Mr. Maronde claimed equity in the homestead of $69,572 as exempt (ignoring for the sake of simplicity an issue as to the acreage of the property, Minnestoa law allows a debtor to claim a homestead exemption of up to $200,000), and the Trustee objected, relying on newly enacted 522(o), which provides that for purpoess of 522(b)(3)(A), "the value of an interest in [a homestead] shall be reduced to the extent that such value is attributable to any portion of any property that the debtor disposed of in the 10-year period ending on the date of of the petition with the intent to hinder, delay, or defraud a creditor and that the debtor could not exempt, or that portion that the debtor could not exempt, under subsection (b), if on such date the debtor had held the property so disposed of."
Judge Dreher, after reviewing the new amendments, concluded that the Congressional purpose is clear: "debtors seeking the protection of state exemptions must meet their state exemption provision requirements as limited by s. 522(o) and (p)." (Those following the debate on the applicability of the 522(p) cap in opt-out states may want to take notice). As a result, the question of whether Mr. Maronde's homestead exemption would be limited depended on whether he acted with the intend to hinder, delay or defraud creditors when he sold his truck and trailer and used the proceeds to pay off the home equity line (and thereby increase the equity in his homestead).

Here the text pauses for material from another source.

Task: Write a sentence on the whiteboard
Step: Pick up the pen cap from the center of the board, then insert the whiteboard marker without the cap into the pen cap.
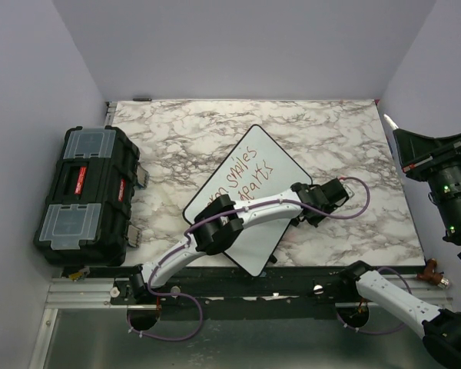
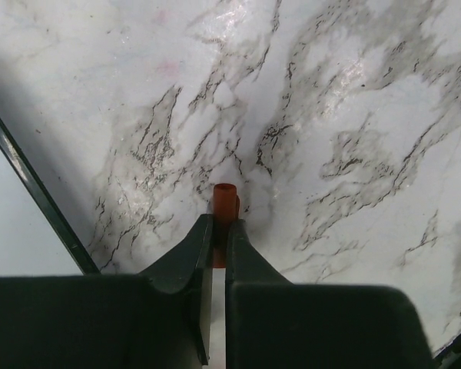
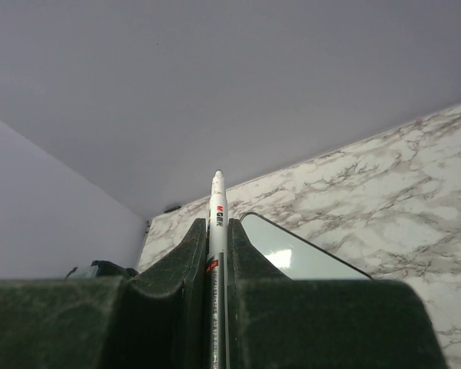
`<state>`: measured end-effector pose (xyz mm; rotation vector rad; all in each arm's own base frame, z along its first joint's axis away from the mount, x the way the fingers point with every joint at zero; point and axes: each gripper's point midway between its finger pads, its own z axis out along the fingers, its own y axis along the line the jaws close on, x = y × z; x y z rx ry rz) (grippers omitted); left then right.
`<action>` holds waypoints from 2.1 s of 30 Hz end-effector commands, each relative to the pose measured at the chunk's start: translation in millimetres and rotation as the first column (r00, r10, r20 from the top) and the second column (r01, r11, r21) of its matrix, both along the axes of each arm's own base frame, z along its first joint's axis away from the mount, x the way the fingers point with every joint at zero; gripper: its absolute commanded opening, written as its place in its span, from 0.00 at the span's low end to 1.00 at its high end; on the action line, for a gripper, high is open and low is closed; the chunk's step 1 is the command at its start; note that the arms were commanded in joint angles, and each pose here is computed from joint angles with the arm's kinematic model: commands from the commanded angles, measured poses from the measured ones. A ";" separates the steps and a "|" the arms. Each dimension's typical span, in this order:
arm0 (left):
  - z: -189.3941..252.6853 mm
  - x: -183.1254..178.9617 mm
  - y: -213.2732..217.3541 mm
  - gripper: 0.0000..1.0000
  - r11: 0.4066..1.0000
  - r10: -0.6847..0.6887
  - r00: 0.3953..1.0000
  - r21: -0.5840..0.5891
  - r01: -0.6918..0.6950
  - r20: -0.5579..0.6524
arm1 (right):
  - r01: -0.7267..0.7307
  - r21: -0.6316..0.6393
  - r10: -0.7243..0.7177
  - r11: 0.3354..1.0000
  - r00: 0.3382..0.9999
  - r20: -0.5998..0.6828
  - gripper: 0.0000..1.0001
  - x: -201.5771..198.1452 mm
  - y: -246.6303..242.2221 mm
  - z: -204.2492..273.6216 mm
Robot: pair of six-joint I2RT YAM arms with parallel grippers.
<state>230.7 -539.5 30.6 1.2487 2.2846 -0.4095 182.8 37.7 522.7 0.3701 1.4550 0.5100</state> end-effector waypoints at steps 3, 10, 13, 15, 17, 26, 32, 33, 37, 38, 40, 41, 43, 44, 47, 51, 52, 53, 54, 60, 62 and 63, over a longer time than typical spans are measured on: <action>26.5 -16.3 2.8 0.00 0.997 -0.068 0.998 -0.049 0.067 -0.013 | -0.017 -0.008 0.017 1.000 1.000 -0.019 0.01 -2.2 2.1 -6.0; 90.3 -22.9 3.0 0.00 0.978 -0.132 0.991 -0.158 0.136 0.035 | -0.015 -0.007 0.015 1.000 1.000 -0.013 0.01 0.7 3.3 -1.6; 119.4 -26.1 8.8 0.00 0.967 -0.150 0.986 -0.197 0.160 0.066 | -0.021 -0.006 0.021 1.000 1.000 -0.012 0.01 2.9 5.7 -0.2; 136.2 -28.6 13.6 0.00 0.960 -0.163 0.983 -0.215 0.178 0.086 | -0.028 -0.006 0.028 1.000 1.000 -0.013 0.01 4.6 7.9 0.6; 150.7 -29.6 21.3 0.00 0.957 -0.170 0.980 -0.220 0.190 0.106 | -0.038 -0.007 0.038 0.999 0.999 -0.016 0.01 6.6 11.1 0.5; 206.2 -29.7 74.4 0.00 0.945 -0.157 0.965 -0.252 0.209 0.211 | -0.092 -0.004 0.092 0.996 0.995 -0.034 0.01 14.5 26.4 -4.7; 243.6 -19.1 117.4 0.00 0.935 -0.142 0.929 -0.262 0.239 0.342 | -0.195 -0.008 0.194 0.981 0.979 -0.064 0.01 23.5 52.1 -12.8; 245.8 -17.3 124.3 0.00 0.934 -0.140 0.923 -0.261 0.243 0.360 | -0.214 -0.007 0.213 0.977 0.974 -0.073 0.01 25.2 57.2 -16.0; 266.0 -11.7 155.7 0.00 0.922 -0.115 0.890 -0.287 0.261 0.441 | -0.289 -0.008 0.287 0.957 0.952 -0.103 0.01 31.9 76.7 -27.0; 270.5 -9.9 162.9 0.00 0.918 -0.112 0.874 -0.287 0.273 0.472 | -0.306 -0.009 0.303 0.952 0.946 -0.114 0.01 33.8 81.2 -30.7; 278.2 -8.3 177.2 0.00 0.911 -0.107 0.828 -0.280 0.303 0.550 | -0.347 -0.012 0.342 0.938 0.930 -0.136 0.01 36.5 91.4 -37.9; 280.0 -8.4 186.9 0.00 0.910 -0.094 0.803 -0.277 0.309 0.588 | -0.371 -0.014 0.365 0.929 0.920 -0.146 0.01 37.5 96.9 -41.4; 289.2 -6.1 203.0 0.00 0.901 -0.029 0.768 -0.316 0.298 0.640 | -0.413 -0.017 0.404 0.911 0.899 -0.168 0.01 40.1 107.2 -49.3; 296.8 -6.9 211.6 0.00 0.888 -0.014 0.759 -0.340 0.308 0.651 | -0.452 -0.017 0.442 0.892 0.879 -0.177 0.01 38.5 114.9 -52.6; 309.9 -12.9 236.9 0.00 0.855 0.020 0.769 -0.410 0.318 0.639 | -0.514 -0.023 0.499 0.858 0.843 -0.202 0.01 39.2 128.3 -61.6; 327.3 -35.6 262.1 0.00 0.764 0.005 0.727 -0.471 0.440 0.687 | -0.600 -0.025 0.582 0.800 0.785 -0.213 0.01 35.1 145.3 -68.8; 328.1 -38.7 267.4 0.00 0.755 0.007 0.718 -0.475 0.453 0.696 | -0.624 -0.021 0.605 0.782 0.766 -0.216 0.01 33.4 150.0 -70.3; 327.7 -39.0 271.6 0.00 0.753 0.010 0.713 -0.475 0.456 0.701 | -0.641 -0.020 0.622 0.767 0.751 -0.220 0.01 32.6 153.8 -72.2; 327.6 -40.1 274.7 0.00 0.752 0.011 0.707 -0.472 0.460 0.707 | -0.667 -0.017 0.647 0.745 0.729 -0.223 0.01 30.5 158.7 -74.4; 323.1 -57.2 275.8 0.00 0.708 -0.041 0.687 -0.464 0.532 0.725 | -0.788 0.014 0.765 0.615 0.592 -0.255 0.01 19.1 183.7 -88.5; 319.1 -60.3 275.2 0.00 0.698 -0.057 0.685 -0.462 0.547 0.726 | -0.821 0.032 0.795 0.570 0.542 -0.272 0.01 15.9 191.1 -95.0; 317.2 -61.4 275.1 0.00 0.694 -0.063 0.685 -0.461 0.553 0.726 | -0.836 0.044 0.809 0.547 0.514 -0.285 0.01 14.5 194.8 -99.4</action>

In answering this question, Judge Dreher concluded that the interpretation of the language "intent to hinder, delay, or defraud a creditor," as used in 522(o), should follow the established case law already in existence interpreting similar language in section 548 fraudulent conveyance and 727(a)(2) denial of discharge proceedings. Applying the traditional "badges of fraud," the court had no trouble concluding that the debtor was engaged in a scheme to defraud his creditors by transforming non-exempt assets (the truck and trailer) into exempt (equity in his homestead). As a result, the court denied the debtor's homestead exemption to the extent of the increased equity attributable to the truck and trailer proceeds used to pay off the equity line.